Abstract: The garbage collector can cause our program to slow down at inappropriate times. In this newsletter we look at how we can delay the GC to never run and thus produce reliable results. Then, instead of actually collecting the dead objects, we simply shut down and start again.
Welcome to the 191st issue of The Java(tm) Specialists' Newsletter, sent to you from the stunning Island of Crete. A Greek friend remarked on Sunday how surprised he was at my recent progress with the Greek language. Michaelis had been encouraging me for the last 4 years to knuckle down and put in a bit of an effort.
Learning a new language requires a good memory, which has never been my strong point. I discovered in grade 8 history that I hardly had any short-term memory at all. That, coupled with an illegible scrawl, were serious handicaps in school. As a result, my grades were never particularly good. I was also overconfident and seldom read questions properly before writing my answer. The only time I ever got a distinction in school was for my final exam. It is funny that the rest of my 12 years of school do not count for anything. Nobody was ever interested in how many PT classes I bunked or that I failed "hand writing" in grade 5, all they wanted to know was my final score.
Greek is not the first language I learned. In high school, I decided to learn an African language called isiXhosa, spoken by our former president Nelson Mandela. This was in the years of apartheid, when it was extremely unfashionable for a melanin deprived individual to learn an African language. In my class, I was the most fluent speaker. My secret? I would walk home from school and speak to anybody who cared to listen. I made a lot of mistakes and most of the time I spoke about the same things. "Where are you from? Where are you going? It is hot today". This loosened my tongue and gave me confidence. I do the same with Greek.

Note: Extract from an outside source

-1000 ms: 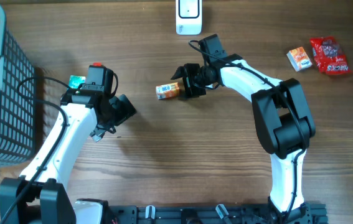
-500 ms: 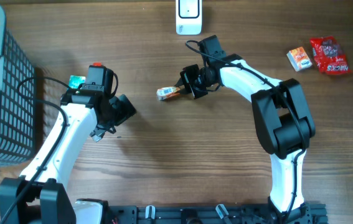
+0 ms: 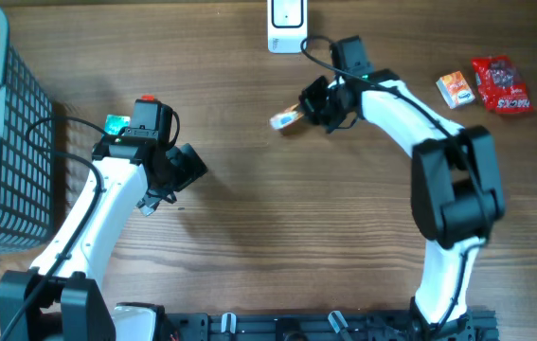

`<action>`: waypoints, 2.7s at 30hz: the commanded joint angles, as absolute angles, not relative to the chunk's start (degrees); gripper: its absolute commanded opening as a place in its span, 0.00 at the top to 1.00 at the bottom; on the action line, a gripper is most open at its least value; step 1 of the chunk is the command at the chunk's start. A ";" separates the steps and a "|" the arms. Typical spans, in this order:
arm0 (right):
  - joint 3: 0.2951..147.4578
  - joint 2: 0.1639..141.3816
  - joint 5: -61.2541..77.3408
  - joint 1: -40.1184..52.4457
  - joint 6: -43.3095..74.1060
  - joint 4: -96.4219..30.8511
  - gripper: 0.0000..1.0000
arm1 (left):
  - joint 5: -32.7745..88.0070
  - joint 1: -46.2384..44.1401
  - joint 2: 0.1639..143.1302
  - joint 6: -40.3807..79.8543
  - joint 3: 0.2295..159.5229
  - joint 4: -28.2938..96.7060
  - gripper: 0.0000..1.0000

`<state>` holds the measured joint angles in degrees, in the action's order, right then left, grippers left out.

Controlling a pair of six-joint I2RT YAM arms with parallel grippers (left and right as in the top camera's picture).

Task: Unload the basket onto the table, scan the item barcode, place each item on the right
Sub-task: 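Raise the orange box up to the white scanner with the right gripper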

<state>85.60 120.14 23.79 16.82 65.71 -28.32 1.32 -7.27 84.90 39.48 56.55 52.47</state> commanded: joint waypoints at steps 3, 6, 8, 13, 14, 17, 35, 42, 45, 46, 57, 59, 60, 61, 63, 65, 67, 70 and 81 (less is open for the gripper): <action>86.39 109.08 0.38 17.47 49.58 -26.41 0.96 | 0.56 -6.96 84.20 39.44 56.12 51.75 0.00; 86.37 106.59 -9.93 19.22 36.99 -22.98 0.96 | 0.56 -6.96 84.20 39.44 56.12 51.48 0.00; 86.37 106.48 -12.14 20.53 27.16 -20.47 0.96 | 0.56 -6.96 84.20 39.44 56.14 51.46 0.00; 86.35 106.50 -12.32 24.23 2.66 -15.62 0.96 | 0.58 -6.96 84.20 39.44 56.12 51.51 0.00; 86.35 106.50 -12.34 24.60 0.73 -14.63 0.96 | 0.56 -6.96 84.20 39.44 56.12 51.51 0.00; 86.19 106.50 -12.75 25.12 -1.50 -9.61 0.96 | 0.56 -6.96 84.20 39.44 56.12 51.53 0.00; 85.43 120.16 -12.69 24.91 3.75 35.88 0.95 | 0.54 -6.96 84.20 39.44 56.12 51.33 0.00; 85.43 128.86 -12.69 24.88 7.70 46.37 0.96 | 0.56 -6.96 84.20 39.44 56.12 51.31 0.00; 85.43 132.27 -13.28 24.84 7.55 51.86 0.95 | 0.54 -6.96 84.20 39.44 56.14 51.29 0.00; 85.45 133.21 -13.37 24.77 7.53 53.25 0.96 | 0.54 -6.96 84.20 39.42 56.12 51.24 0.00; 85.45 136.31 -15.07 22.85 10.68 54.43 0.96 | 0.56 -6.96 84.20 39.44 56.14 51.24 0.00; 85.45 136.31 -15.81 21.98 10.55 54.35 0.96 | 0.56 -6.96 84.20 39.44 56.14 51.22 0.00; 85.45 136.31 -16.69 21.10 10.52 53.98 0.96 | 0.56 -6.96 84.20 39.44 56.14 51.24 0.00; 85.45 136.31 -17.08 20.75 10.46 53.91 0.96 | 0.56 -6.96 84.20 39.44 56.12 51.22 0.00; 85.45 136.31 -17.41 19.88 10.55 53.10 0.95 | 0.56 -6.96 84.20 39.44 56.12 51.22 0.00; 85.45 136.31 -16.93 19.55 10.52 52.31 0.96 | 0.56 -6.96 84.20 39.44 56.12 51.16 0.00; 85.45 136.31 -16.99 19.53 10.52 51.48 0.96 | 0.56 -6.96 84.20 39.44 56.12 50.81 0.00; 85.45 136.31 -17.26 19.51 10.44 51.48 0.96 | 0.56 -6.96 84.20 39.46 56.12 50.41 0.00; 85.45 133.86 -41.43 19.57 -2.55 53.15 0.96 | 0.54 -6.96 84.20 39.44 56.12 50.04 0.00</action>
<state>85.49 134.80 -28.25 19.46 5.02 53.04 1.32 -7.27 84.90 39.48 56.45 50.52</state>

My second secret was that I wrote a computer program in GWBasic to help me remember the vocabulary. The program would show me a word and then I would have to write it in isiXhosa. If I made a mistake, I would get punished by having to type it three times. I wrote a similar Java program for Greek, which was challenging because of the strange character set. What surprises me is how this program flashes the words into my medium term memory, without first going into the short-term memory. Even though I don't actively remember the word, it is there in my brain and I can recall it, as long as I do not think too hard. Another surprise is that I am finding it as difficult (or as easy) to learn Greek as I found it to learn isiXhosa, when I was 13 years old. Some expats tell me that they are too old to learn. But it is just as hard for me to remember anything as when I was 13. It is a major effort for me to recall even a single word.
So, in conclusion of this very long opening, if you are finding it hard learning new languages, computer or natural, you are in good company. It is hard for me too. The trick is to use the language, then eventually something will stick :-) (Oh and just for interest, "use" in Greek is xrhsimopoiw :-))
javaspecialists.teachable.com: Please visit our new self-study course catalog to see how you can upskill your Java knowledge.
A few weeks ago, our French Java Specialist Master Course instructor sent us an interesting puzzle from his brilliant The Coder's Breakfast blog. I love the name, as it evokes good French coffee and a croissant whilst puzzling over the latest Java quiz.
I will rephrase his question a bit, because I think something might have gotten lost in the translation from French into English. With minimal Java code changes, how can you make the Quiz44 class run at least 10x faster?
public class Quiz44 { private static final int NB_VALUES = 10000000; private static final int MAX_VALUE = 1000; private static final int NB_RUNS = 10; public static void main(String[] args) { Integer[] boxedValues = new Integer[NB_VALUES]; int[] values = initValues(); System.out.println("Benchmarking..."); for (int run = 1; run <= NB_RUNS; run++) { long t1 = System.currentTimeMillis(); for (int i = 0; i < NB_VALUES; i++) { boxedValues[i] = values[i]; } long t2 = System.currentTimeMillis(); System.out.printf("Run %2d : %4dms%n", run, t2 - t1); } } /** * Nothing important here, just values init. */ private static int[] initValues() { System.out.println("Generating values..."); int[] values = new int[NB_VALUES]; Random random = new Random(); for (int i = 0; i < values.length; i++) { values[i] = random.nextInt(MAX_VALUE); } return values; } }
When I run this on my MacBook Pro, with -Xmx500m, I see the following results:
Generating values... Benchmarking... Run 1 : 1657ms Run 2 : 2879ms Run 3 : 2265ms Run 4 : 2217ms Run 5 : 2211ms Run 6 : 2216ms Run 7 : 930ms Run 8 : 2216ms Run 9 : 2241ms Run 10 : 2216ms
The average is 2105, with a variance of 254,000, caused by Run 7.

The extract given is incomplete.